__Source records__:
+++

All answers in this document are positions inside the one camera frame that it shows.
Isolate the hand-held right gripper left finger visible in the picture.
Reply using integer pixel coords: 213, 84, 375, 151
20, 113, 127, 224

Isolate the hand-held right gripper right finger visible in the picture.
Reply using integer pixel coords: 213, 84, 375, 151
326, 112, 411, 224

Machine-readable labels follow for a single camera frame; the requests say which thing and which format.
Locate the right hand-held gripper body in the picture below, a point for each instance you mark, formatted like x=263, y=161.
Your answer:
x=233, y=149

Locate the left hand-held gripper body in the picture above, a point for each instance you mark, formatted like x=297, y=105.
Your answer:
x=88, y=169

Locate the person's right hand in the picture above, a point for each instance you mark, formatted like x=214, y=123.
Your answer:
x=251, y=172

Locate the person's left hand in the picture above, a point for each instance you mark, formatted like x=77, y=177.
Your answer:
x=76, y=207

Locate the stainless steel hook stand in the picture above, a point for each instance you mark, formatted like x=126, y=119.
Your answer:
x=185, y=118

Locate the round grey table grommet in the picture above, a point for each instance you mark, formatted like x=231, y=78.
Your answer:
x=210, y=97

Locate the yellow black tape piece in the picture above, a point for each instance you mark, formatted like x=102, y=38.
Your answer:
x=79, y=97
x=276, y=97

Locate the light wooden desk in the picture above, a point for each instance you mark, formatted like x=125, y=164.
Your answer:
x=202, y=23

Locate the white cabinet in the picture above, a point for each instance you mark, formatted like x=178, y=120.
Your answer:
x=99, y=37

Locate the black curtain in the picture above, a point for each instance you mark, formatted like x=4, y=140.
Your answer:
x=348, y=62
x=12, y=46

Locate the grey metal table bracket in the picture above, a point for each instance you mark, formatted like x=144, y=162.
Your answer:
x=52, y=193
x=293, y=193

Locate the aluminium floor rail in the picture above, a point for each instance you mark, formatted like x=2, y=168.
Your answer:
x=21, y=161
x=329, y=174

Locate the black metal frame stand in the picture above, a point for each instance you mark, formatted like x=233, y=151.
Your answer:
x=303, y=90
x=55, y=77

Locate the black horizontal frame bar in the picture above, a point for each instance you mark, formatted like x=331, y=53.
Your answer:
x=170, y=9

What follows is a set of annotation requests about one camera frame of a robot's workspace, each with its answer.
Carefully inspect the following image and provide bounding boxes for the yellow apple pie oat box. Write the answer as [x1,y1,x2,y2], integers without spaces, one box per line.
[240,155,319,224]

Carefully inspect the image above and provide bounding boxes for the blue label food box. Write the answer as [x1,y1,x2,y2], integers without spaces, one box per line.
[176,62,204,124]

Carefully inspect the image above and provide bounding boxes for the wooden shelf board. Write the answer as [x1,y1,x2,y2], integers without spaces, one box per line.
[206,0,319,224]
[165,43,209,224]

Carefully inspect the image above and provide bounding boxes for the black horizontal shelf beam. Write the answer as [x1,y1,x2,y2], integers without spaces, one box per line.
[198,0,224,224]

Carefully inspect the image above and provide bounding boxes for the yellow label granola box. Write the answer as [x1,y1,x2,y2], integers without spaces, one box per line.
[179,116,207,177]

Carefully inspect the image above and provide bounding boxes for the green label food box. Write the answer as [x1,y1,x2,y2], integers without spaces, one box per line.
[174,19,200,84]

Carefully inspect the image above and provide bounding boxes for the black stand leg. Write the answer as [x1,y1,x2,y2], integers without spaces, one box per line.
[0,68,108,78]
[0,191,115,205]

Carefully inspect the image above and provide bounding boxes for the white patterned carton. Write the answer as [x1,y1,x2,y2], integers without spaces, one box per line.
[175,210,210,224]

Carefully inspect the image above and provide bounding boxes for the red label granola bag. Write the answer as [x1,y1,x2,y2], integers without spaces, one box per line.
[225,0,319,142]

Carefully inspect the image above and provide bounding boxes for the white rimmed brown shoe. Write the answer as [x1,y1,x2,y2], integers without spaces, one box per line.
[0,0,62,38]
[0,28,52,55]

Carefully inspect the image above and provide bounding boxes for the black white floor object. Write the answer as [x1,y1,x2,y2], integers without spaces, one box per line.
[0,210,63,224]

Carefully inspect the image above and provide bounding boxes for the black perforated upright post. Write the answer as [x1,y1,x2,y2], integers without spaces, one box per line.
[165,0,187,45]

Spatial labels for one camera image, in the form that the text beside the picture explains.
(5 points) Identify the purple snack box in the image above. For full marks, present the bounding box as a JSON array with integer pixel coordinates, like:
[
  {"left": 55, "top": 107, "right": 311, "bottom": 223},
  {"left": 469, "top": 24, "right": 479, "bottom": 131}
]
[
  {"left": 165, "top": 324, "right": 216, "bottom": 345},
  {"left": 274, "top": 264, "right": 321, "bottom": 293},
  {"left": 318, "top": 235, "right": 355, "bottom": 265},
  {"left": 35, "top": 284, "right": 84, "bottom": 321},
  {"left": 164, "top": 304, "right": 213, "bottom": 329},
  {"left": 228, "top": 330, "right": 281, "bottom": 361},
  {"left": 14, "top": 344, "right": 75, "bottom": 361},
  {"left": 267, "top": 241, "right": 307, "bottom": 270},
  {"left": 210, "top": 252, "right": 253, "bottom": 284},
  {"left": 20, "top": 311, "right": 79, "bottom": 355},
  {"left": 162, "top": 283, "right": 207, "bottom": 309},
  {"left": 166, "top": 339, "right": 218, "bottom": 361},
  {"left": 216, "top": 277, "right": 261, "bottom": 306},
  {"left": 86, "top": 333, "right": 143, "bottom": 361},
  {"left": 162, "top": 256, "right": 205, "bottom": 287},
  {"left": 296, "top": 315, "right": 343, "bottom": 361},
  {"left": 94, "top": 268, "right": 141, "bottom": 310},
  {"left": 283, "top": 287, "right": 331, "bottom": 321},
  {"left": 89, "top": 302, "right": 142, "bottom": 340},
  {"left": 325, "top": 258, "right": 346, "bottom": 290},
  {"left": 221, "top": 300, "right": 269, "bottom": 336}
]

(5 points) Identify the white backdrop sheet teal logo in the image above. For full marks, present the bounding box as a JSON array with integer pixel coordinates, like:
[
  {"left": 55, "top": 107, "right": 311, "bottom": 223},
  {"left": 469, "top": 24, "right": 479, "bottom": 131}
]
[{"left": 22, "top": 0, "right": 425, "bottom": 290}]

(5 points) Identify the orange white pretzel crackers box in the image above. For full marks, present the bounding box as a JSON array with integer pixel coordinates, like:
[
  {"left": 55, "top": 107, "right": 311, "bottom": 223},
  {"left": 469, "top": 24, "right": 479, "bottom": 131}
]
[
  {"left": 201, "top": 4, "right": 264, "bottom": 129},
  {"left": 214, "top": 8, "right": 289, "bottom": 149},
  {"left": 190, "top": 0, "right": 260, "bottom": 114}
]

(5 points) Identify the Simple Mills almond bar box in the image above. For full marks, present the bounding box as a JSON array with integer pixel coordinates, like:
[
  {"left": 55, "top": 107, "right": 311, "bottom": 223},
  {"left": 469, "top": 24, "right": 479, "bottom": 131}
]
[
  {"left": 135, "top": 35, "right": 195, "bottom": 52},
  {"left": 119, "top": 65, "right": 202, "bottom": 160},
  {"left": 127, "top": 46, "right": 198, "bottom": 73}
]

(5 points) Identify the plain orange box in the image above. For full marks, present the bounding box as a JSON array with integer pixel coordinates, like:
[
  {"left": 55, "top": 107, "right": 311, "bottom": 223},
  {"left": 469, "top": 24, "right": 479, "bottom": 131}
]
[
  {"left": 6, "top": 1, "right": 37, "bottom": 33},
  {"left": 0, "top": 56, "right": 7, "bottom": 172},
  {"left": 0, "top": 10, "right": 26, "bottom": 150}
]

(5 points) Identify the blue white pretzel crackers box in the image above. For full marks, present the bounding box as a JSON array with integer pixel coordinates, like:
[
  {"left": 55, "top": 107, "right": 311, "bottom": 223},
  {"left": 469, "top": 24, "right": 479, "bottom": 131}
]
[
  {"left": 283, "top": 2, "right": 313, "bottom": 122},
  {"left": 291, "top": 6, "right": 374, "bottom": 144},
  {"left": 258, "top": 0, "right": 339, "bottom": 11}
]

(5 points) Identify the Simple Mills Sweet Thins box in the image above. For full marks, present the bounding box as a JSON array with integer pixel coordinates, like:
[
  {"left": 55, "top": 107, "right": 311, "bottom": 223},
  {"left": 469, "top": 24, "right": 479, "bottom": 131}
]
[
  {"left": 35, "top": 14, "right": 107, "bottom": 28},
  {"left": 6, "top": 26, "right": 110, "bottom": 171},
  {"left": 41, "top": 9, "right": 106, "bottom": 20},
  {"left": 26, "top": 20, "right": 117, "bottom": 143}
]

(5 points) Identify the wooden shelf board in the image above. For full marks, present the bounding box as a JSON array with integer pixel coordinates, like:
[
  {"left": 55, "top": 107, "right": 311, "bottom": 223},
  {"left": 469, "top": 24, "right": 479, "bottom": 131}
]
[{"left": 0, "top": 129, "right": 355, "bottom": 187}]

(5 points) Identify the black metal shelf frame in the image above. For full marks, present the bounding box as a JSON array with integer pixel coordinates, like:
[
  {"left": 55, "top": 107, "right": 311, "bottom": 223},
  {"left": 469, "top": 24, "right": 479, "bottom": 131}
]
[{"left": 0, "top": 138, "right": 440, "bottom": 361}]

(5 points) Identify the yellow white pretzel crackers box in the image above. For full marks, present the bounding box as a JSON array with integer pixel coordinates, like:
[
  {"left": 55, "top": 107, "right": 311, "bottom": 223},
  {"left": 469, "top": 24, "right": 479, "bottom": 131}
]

+++

__WHAT YOU ARE ASKED TO DO__: Please print exactly what appears from the first line of the data through the line with "Locate the right", including both of those lines and nothing past them.

__RESULT__:
All answers in this document are positions inside the one camera frame that it shows.
Isolate the hand-held right gripper left finger visible in the picture.
Reply using integer pixel coords: 213, 84, 375, 151
20, 113, 127, 224

Isolate the hand-held right gripper right finger visible in the picture.
Reply using integer pixel coords: 213, 84, 375, 151
326, 112, 411, 224

Machine-readable labels follow for a single camera frame; the requests say which thing and which format.
Locate the right hand-held gripper body in the picture below, a point for each instance you mark, formatted like x=263, y=161.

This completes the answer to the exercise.